** Opening Data extract block **

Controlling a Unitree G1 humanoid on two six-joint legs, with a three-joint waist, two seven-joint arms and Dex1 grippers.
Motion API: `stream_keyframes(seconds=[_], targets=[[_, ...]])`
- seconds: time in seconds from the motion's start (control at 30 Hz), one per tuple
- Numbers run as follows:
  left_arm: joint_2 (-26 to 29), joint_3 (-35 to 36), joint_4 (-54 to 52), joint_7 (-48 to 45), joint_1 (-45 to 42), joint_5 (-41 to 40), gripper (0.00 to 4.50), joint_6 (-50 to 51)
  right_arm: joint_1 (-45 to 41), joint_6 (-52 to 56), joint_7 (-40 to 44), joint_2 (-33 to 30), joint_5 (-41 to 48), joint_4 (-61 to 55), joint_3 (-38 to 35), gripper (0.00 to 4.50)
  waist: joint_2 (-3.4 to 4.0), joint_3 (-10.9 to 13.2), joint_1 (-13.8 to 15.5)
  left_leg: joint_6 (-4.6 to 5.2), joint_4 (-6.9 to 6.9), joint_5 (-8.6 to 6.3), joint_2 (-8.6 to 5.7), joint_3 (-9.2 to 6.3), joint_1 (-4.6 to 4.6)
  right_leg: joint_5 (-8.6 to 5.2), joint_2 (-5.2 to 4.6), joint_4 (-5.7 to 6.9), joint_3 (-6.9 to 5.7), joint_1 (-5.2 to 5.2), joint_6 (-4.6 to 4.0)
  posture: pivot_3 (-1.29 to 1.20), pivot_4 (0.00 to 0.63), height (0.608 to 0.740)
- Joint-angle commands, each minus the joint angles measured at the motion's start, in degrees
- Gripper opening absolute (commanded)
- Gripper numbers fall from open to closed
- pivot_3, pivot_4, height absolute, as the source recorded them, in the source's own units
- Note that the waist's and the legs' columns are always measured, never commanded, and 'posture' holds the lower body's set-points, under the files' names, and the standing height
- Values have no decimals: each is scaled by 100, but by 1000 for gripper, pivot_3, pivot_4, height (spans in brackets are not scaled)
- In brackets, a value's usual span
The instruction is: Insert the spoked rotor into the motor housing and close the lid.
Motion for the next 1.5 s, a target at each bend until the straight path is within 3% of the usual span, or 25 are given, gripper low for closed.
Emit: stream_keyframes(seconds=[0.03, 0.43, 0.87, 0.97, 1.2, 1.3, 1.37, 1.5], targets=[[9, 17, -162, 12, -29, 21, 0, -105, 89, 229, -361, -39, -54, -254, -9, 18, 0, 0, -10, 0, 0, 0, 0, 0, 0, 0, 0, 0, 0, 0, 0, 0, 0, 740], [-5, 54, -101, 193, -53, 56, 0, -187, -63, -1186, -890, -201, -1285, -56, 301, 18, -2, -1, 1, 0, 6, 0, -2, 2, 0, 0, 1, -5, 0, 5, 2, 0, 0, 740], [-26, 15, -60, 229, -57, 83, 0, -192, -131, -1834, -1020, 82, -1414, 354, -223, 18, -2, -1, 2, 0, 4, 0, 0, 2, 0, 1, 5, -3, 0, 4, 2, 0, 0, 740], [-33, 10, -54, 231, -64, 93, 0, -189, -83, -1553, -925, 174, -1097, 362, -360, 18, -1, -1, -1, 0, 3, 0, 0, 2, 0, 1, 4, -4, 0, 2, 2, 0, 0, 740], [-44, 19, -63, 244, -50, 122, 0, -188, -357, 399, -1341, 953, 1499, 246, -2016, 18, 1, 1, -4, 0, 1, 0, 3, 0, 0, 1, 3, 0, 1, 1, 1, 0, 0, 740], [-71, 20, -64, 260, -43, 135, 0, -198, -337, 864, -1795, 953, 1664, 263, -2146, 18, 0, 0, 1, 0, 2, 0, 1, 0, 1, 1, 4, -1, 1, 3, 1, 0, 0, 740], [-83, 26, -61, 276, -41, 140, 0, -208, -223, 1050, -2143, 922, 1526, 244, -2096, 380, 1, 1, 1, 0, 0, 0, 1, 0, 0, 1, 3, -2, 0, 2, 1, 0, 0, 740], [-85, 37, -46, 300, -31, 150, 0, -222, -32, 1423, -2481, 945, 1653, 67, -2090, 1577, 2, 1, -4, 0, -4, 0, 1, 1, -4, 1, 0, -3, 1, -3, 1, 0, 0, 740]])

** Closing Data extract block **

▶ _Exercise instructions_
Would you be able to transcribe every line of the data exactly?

▶ _Solution to this exercise_
Controlling a Unitree G1 humanoid on two six-joint legs, with a three-joint waist, two seven-joint arms and Dex1 grippers.
Motion API: `stream_keyframes(seconds=[_], targets=[[_, ...]])`
- seconds: time in seconds from the motion's start (control at 30 Hz), one per tuple
- Numbers run as follows:
  left_arm: joint_2 (-26 to 29), joint_3 (-35 to 36), joint_4 (-54 to 52), joint_7 (-48 to 45), joint_1 (-45 to 42), joint_5 (-41 to 40), gripper (0.00 to 4.50), joint_6 (-50 to 51)
  right_arm: joint_1 (-45 to 41), joint_6 (-52 to 56), joint_7 (-40 to 44), joint_2 (-33 to 30), joint_5 (-41 to 48), joint_4 (-61 to 55), joint_3 (-38 to 35), gripper (0.00 to 4.50)
  waist: joint_2 (-3.4 to 4.0), joint_3 (-10.9 to 13.2), joint_1 (-13.8 to 15.5)
  left_leg: joint_6 (-4.6 to 5.2), joint_4 (-6.9 to 6.9), joint_5 (-8.6 to 6.3), joint_2 (-8.6 to 5.7), joint_3 (-9.2 to 6.3), joint_1 (-4.6 to 4.6)
  right_leg: joint_5 (-8.6 to 5.2), joint_2 (-5.2 to 4.6), joint_4 (-5.7 to 6.9), joint_3 (-6.9 to 5.7), joint_1 (-5.2 to 5.2), joint_6 (-4.6 to 4.0)
  posture: pivot_3 (-1.29 to 1.20), pivot_4 (0.00 to 0.63), height (0.608 to 0.740)
- Joint-angle commands, each minus the joint angles measured at the motion's start, in degrees
- Gripper opening absolute (commanded)
- Gripper numbers fall from open to closed
- pivot_3, pivot_4, height absolute, as the source recorded them, in the source's own units
- Note that the waist's and the legs' columns are always measured, never commanded, and 'posture' holds the lower body's set-points, under the files' names, and the standing height
- Values have no decimals: each is scaled by 100, but by 1000 for gripper, pivot_3, pivot_4, height (spans in brackets are not scaled)
- In brackets, a value's usual span
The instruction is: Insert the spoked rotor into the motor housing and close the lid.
Motion for the next 1.5 s, a target at each bend until the straight path is within 3% of the usual span, or 25 are given, gripper low for closed.
Emit: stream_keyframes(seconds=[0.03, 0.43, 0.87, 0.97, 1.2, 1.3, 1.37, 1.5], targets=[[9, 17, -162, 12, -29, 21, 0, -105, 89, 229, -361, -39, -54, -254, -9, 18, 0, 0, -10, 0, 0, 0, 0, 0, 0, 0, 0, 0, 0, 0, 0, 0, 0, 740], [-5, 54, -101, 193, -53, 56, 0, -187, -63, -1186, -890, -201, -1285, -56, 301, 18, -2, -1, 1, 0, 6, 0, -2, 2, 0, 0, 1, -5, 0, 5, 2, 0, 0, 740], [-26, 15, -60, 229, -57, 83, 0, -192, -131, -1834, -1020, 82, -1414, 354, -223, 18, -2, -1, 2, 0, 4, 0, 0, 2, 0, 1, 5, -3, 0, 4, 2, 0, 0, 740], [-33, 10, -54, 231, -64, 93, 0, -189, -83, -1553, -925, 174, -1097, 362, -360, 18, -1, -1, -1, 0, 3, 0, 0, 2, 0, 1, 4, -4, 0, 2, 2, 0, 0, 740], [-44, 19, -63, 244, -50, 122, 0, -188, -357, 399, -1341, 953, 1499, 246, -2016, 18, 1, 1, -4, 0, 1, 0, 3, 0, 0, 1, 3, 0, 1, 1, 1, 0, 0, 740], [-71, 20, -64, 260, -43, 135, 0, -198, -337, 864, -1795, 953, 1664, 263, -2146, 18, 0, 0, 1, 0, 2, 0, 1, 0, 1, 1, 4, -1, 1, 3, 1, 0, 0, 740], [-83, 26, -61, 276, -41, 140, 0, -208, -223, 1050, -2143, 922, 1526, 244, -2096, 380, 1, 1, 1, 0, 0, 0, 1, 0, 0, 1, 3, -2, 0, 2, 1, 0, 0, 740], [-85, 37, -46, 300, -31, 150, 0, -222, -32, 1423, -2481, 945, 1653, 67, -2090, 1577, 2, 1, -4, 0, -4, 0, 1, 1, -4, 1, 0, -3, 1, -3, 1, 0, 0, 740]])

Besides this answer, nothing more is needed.